What you will do: Which lines below include "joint"? Copy them all.

Data excerpt:

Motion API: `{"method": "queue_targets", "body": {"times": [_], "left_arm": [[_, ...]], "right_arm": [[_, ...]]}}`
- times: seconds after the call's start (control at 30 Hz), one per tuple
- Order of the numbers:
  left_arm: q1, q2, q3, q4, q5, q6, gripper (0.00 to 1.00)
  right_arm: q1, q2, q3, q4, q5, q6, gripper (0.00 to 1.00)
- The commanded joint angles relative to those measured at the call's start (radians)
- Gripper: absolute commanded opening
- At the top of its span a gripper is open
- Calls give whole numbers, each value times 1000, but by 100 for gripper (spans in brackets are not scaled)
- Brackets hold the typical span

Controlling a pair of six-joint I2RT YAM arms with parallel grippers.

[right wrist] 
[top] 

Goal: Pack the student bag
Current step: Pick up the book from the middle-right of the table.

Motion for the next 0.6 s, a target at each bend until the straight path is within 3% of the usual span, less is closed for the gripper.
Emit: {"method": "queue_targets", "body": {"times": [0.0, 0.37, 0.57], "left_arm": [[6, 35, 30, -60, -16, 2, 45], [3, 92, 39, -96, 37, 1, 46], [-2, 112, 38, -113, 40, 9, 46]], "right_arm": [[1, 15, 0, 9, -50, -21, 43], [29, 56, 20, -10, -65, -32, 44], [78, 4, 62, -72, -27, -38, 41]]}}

Solution to the problem:
- The commanded joint angles relative to those measured at the call's start (radians)
Controlling a pair of six-joint I2RT YAM arms with parallel grippers.

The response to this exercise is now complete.